- Location: 43°56′06″N 91°07′11″W﻿ / ﻿43.934887°N 91.119840°W West Salem, Wisconsin, U.S.
- Date: September 16, 2016; 9 years ago c. 8:00 am (CDT; UTC−05:00)
- Attack type: Homicide by blunt trauma
- Victim: Barbara Carol Kendhammer
- Perpetrator: Todd Allen Kendhammer
- Motive: Unknown
- Verdict: Guilty
- Convictions: First-degree intentional homicide
- Sentence: Life imprisonment with the possibility of parole after 30 years

= Murder of Barbara Kendhammer =

2016 murder in Wisconsin

On September 16, 2016, 46-year-old Barbara Carol Kendhammer (née Adams; March 4, 1970) was beaten to death by her husband, Todd Allen Kendhammer (born March 16, 1970), in West Salem, Wisconsin.

==Background==
Todd and Barbara Kendhammer met as teenagers and had been married for 25 years at the time of Barbara's death. They had two children, Jessica (born 1992) and Jordan (born 1994), who reported that their parents were "still very much in love" and had no marital conflicts.

==Incident==
At around 7:44 am on September 16, Todd and Barbara departed their West Salem home in their Toyota Camry, first driving up to a neighbor's home a minute away. They left the neighbor's home at around 7:49 am, driving south towards Barbara's workplace at the West Salem Middle School. At around 7:52 am, the Toyota began driving west and later north, in the opposite direction from the middle school. At around 8:05 am, the car wound up in a ditch; Todd called 911 to report that a pipe fell off a passing truck going in the opposite direction and struck her in the head and throat through the windshield as they were driving on a rural West Salem road. When the police arrived, Todd explained that he and Barbara were driving to pick up a truck belonging to his friend Justin Heim that needed windshield replacement work (which Todd did as a side job), and that she was planning to use their car to then go to work.

After Todd and first responders unsuccessfully attempted CPR on Barbara at the scene, she was rushed to the hospital, where she died the next day of her injuries.

==Investigation==
First responders found that Todd had injuries on his hand and scratches on his neck and chest, which he explained as arising from him punching the windshield as he saw the pipe coming and from working with glass as a hobby. Investigators believed Todd was lying, and that his injuries were caused by a physical struggle with Barbara. They also interviewed Heim, who stated that he didn't have a truck that needed windshield repair. An eyewitness later testified at Todd's trial that he drove past the Kendhammers' Toyota while it was in the ditch and did not see any signs of its windshield being broken nor any people nearby.

Police obtained video footage from a ranch along the road where the Kendhammers were travelling before the alleged accident. They identified a car that resembled the Kendhammers' Toyota driving north, but did not observe a truck driving south afterwards.

On September 20, an autopsy was performed on Barbara. The medical examiner, Dr. Kathleen McCubbin, ruled that the cause of death was blunt impact injuries to the head and neck, and that the pattern of the injuries were inconsistent with Todd's account of a pipe striking Barbara.

On September 22, Todd was interrogated by investigators Fritz Leinfelder and Mark Yehle. He admitted that he didn't know where Heim lived and changed his story, claiming that he was actually going to the home of Heim's acquaintance, who would later state that he too was not expecting Todd or in need of a windshield replacement. Investigators began suspecting Todd due to his inability to maintain a consistent alibi.

==Legal proceedings==
Todd was arrested in December 2016 and charged with first-degree intentional homicide. The case went to trial in December 2017, with Todd pleading not guilty.

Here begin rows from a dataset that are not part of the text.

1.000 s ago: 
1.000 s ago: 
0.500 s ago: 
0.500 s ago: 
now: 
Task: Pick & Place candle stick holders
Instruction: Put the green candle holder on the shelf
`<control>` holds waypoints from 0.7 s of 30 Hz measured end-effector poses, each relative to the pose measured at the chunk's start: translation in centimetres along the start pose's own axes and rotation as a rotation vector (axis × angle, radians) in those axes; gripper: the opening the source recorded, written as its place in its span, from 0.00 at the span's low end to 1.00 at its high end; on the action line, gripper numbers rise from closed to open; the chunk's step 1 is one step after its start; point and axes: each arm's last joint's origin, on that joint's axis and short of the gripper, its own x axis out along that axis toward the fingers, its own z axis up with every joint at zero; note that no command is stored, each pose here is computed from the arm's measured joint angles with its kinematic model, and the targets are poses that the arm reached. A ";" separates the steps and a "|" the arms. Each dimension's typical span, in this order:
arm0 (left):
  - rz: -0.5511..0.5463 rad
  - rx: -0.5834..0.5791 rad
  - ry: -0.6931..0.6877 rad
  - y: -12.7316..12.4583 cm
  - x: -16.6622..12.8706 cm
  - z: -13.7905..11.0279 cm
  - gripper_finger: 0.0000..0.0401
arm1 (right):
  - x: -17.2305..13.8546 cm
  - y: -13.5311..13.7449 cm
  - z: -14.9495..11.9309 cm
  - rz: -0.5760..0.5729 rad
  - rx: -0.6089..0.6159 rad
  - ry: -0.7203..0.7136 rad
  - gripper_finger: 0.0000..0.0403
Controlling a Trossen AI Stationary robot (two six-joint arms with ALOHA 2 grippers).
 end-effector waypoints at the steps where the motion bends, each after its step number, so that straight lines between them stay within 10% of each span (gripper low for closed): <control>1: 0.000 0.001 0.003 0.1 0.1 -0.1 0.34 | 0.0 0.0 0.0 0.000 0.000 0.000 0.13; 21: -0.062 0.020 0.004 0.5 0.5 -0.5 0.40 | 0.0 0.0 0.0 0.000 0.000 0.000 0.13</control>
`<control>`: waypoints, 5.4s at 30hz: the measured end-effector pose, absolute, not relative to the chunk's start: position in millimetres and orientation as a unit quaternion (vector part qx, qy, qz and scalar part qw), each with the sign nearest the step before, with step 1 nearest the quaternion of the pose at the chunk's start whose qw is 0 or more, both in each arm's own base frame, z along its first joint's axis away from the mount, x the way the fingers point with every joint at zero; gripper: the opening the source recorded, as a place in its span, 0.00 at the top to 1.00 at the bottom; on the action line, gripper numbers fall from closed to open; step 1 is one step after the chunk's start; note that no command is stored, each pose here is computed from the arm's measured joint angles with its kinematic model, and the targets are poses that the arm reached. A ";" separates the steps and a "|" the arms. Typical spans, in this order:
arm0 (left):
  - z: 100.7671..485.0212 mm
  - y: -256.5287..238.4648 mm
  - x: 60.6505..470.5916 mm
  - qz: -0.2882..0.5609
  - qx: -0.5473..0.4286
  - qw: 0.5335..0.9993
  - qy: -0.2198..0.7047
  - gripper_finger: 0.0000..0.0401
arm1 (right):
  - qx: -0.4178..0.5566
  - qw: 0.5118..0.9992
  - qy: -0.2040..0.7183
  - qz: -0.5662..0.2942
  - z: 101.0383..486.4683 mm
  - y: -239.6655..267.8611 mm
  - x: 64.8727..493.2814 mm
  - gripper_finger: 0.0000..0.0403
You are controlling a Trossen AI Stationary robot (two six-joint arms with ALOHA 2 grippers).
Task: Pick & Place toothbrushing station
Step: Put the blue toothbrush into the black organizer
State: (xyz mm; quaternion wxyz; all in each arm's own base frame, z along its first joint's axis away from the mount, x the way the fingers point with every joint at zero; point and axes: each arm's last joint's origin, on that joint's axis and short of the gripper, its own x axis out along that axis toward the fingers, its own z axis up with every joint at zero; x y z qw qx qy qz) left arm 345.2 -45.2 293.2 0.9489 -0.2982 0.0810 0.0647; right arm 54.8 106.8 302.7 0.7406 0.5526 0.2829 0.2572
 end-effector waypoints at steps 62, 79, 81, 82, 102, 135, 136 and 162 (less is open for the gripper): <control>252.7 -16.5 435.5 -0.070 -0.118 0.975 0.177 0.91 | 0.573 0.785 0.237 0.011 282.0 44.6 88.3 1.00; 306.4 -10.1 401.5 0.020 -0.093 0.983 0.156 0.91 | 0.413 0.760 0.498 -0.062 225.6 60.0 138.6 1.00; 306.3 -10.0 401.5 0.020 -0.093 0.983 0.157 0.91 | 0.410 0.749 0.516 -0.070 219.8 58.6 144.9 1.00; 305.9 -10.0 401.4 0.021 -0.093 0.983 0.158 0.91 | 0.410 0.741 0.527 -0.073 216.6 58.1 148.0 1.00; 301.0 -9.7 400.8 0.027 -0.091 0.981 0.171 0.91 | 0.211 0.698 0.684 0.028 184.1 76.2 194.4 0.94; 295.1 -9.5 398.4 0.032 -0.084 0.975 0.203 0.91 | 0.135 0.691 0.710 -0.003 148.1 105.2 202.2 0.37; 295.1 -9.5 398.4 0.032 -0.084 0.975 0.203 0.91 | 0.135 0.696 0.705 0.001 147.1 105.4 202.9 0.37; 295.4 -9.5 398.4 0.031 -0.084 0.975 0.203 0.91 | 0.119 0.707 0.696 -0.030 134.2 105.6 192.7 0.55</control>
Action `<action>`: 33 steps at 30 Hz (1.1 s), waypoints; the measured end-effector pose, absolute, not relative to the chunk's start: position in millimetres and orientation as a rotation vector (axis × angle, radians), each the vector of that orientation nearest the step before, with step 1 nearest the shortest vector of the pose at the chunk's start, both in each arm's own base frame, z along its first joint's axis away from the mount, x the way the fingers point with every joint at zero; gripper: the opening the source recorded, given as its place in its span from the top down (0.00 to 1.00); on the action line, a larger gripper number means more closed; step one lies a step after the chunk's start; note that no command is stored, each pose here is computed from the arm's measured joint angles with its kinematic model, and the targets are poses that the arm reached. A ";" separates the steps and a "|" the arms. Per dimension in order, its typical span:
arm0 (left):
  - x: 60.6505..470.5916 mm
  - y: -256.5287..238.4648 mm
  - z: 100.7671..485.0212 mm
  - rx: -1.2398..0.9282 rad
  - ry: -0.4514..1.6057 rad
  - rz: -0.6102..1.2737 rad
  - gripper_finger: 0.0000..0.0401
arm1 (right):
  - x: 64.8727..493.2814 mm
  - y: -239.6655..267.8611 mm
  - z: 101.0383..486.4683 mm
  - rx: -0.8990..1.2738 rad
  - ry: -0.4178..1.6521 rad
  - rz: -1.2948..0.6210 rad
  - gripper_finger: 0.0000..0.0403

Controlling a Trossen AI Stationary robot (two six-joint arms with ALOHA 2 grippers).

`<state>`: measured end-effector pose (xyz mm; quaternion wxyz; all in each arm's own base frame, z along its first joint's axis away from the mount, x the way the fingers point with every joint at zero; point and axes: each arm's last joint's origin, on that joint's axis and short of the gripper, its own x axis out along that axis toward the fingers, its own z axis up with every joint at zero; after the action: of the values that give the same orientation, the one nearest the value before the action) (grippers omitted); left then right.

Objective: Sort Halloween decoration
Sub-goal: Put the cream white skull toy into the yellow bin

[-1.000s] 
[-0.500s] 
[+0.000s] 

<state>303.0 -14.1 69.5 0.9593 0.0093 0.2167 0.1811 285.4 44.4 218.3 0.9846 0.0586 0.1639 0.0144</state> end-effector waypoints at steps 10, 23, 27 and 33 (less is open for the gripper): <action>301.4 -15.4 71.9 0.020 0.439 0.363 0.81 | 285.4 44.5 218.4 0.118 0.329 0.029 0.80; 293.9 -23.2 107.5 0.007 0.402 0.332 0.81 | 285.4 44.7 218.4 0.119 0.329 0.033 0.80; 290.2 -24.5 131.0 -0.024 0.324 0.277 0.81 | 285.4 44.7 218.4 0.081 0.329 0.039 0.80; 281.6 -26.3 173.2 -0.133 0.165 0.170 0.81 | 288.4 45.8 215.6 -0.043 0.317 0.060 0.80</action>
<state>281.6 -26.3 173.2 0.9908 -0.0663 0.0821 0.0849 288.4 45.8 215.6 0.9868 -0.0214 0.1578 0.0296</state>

The prosecution, led by Tim Gruenke, argued that Todd had beaten Barbara to death and staged the scene by breaking his car's windshield with the pipe, highlighting that some of Barbara's injuries (including a cricoid fracture) were consistent with a beating and strangulation, and that the multiple strikes on the Toyota's windshield could not have occurred from the pipe falling off the truck and striking the windshield a single time. Todd was represented by Stephen Hurley, who maintained his story about the purpose of the drive, though mentioned that it was to see an associate of a different co-worker. The defense also maintained the claim of the pipe rolling off the truck and striking the car, which were corroborated by a biomechanics expert and a glass expert. Todd testified in his defense, explaining that he lied in his interrogation due to being emotionally distraught and not being in the "right state of mind".

The trial lasted for 9 days, ending with the jury convicting Todd of first-degree intentional homicide. He was sentenced by judge Todd Bjerke to life in prison with the possibility of parole after 30 years. Todd maintained his innocence and was supported by his children.

==Aftermath==
In June 2024, Todd filed an appeal for a new trial based on ineffective counsel in the initial trial and additional evidence and forensic testimony regarding the pipe's trajectory, but it was rejected by a state court of appeals. On October 18, 2024, the Wisconsin Supreme Court denied a request to review his conviction.